Fallacies/errors in the responses

Misunderstanding of test statistics

The task did not specify what the “evidence” was; in reality, it was a transformed \(z\) statistic. Like most test statistics, it was engineered to have the same distribution for all sample sizes.

Many participants were confused by the fact that the variability of the random shuffle reports did not decrease with N, apparently expecting the “evidence” to be like an effect size (e.g., decreasing sampling uncertainty with increasing sample size). They took the lack of difference in sampling variability to mean that there was very little difference between the sample sizes from small to large, or that the sample size was already very large.

A representative comment along these lines is R_1kZDBRI07FeT7mM, who said they used the smallest sample size because the random shuffle distribution didn’t change with the sample size.

Shuffle reports as data

Although the vast majority of participants understood the task, a small number (single digits) thought the random shuffle reports were data and based their decision largely on them, because they took no time to sample.

Other uses of shuffle reports

Some people used the random shuffle reports to learn about the task, to check assumptions (e.g., “they should be unbiased/normal”; “problem is well-behaved”; etc), or to try to infer something about the differences in the sample sizes (as described above). This was a use of the shuffle reports we had not anticipated.

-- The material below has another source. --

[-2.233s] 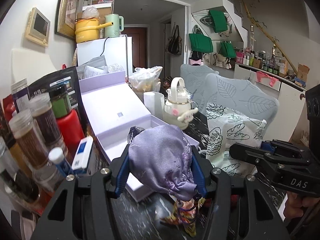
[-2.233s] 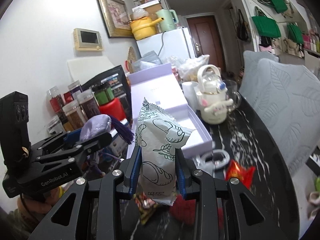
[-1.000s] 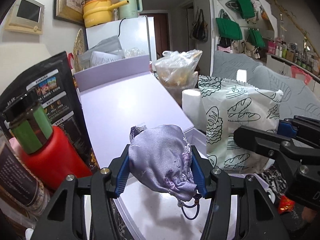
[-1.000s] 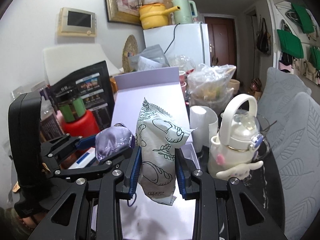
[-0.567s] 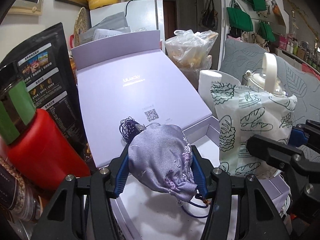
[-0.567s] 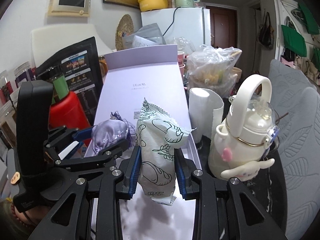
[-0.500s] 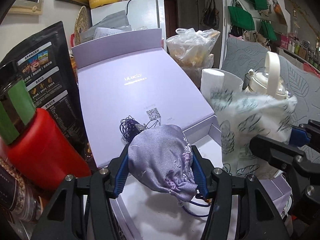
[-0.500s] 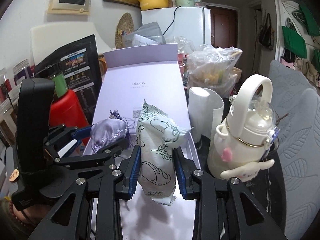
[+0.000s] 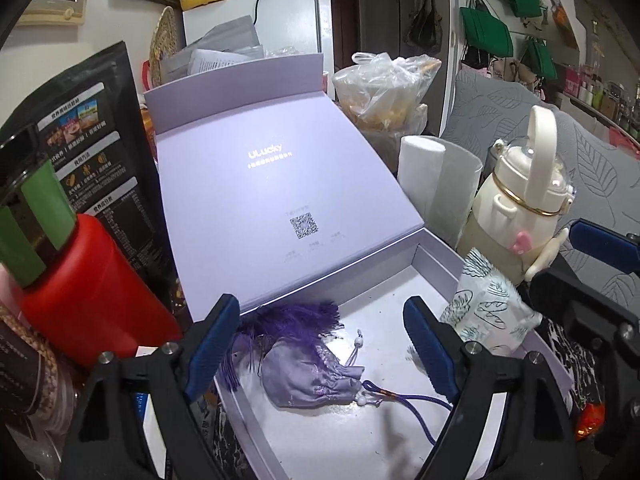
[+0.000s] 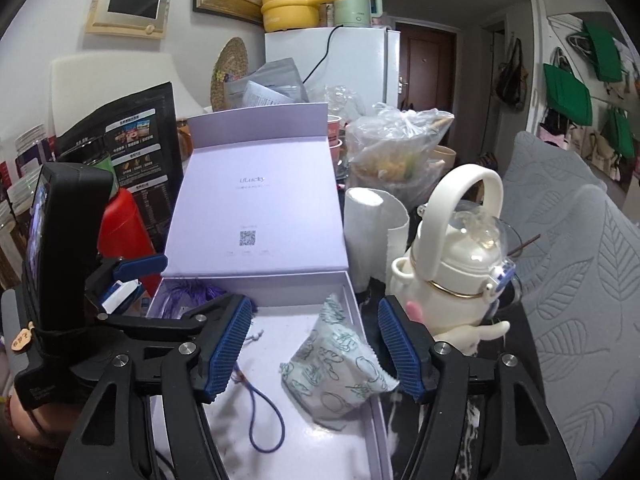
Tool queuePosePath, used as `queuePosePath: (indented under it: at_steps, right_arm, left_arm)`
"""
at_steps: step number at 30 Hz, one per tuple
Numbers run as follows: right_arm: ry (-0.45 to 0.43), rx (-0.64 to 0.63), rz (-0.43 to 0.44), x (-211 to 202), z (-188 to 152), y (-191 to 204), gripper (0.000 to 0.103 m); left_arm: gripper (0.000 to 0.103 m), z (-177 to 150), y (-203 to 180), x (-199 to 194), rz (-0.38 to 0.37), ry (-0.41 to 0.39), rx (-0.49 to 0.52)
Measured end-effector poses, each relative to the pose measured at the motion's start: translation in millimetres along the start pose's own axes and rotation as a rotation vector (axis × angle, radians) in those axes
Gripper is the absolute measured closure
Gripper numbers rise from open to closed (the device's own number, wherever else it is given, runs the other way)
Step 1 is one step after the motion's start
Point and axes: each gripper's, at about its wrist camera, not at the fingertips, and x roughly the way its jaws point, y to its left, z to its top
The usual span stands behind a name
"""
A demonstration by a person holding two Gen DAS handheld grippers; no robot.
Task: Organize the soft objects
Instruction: 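Lower both items into the lavender box and open both tools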
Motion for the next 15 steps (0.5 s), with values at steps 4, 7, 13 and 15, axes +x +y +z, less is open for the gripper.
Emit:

Confusions between power and sample size

For instance, R_2CVYgvlxT5zVGTk said “I conducted 3 highly powered studies to detect even small differences. The results were not conclusive and had similar variability as a shuffle study.” Because the sample sizes were unknown and no measure of effect size was calculable, participants had no way of assessing the power of the design they chose; in fact, they had no way of even knowing what that sample size was. Moreover, power requires a decision criterion, and none was given.

Fooled by random “patterns”

Sometimes people were tricked by seeing patterns in random variation (e.g., R_2twK11fFMD0Fk77). There doesn’t seem to be a way to avoid this; it is the nature of randomness. But one might be more explicit about the design so that participants know more about the sampling, or trust it more.

Interface issues

Sampling delay

There was a mix of people saying the experiments took too long and others who said that they didn’t, and the participants used a variety of sample sizes (i.e., they didn’t automatically use the largest sample size all the time). This seems to indicate that we were successful in inducing people to think about trade-offs in resource use.

Instructions

It would have been good to have the instructions available during the task. We offered a short recap before the experiment, but a few participants said they went through the instructions too quickly and missed something.

Visual overwriting

Some people complained about the overlap between the points in the interface. We didn’t really anticipate people sampling so much! There are a variety of ways of solving this problem (jitter? histogram?), but they all have drawbacks (in particular, people need to understand the visualization), so it is a trade off. Given the informal nature of the desired inference, it is not clear this is a “problem”; we just wanted more of an impression from people, not an inference for which a precise interface would be needed. Also, the summary box helps with this (e.g., you could see the last result).

Importance of training in understanding the task

The task was meant to be intuitive in a way that vignettes are often not: many vignettes use technical terminology like \(t\) statistics and \(p\) values outside of the context of any other results. The danger is that although people might understand the basic logic of significance testing, they may not strongly grasp this particular way of expressing the result.

However, our task suffers from this same issue (though to a lesser extent, we would argue). We made use of ideas in the instructions such as “null” and “sampling distribution”, which are part of scientists’ training. This allowed us to make use of scientists’ prior knowledge and spend less time training them in the task.

Other populations will not know such terms. A failure to properly train participants from other populations may result in poor performance, for the simple reason that these participants don’t understand the task (not because they can’t reason about it). Translating the task to other populations will require care.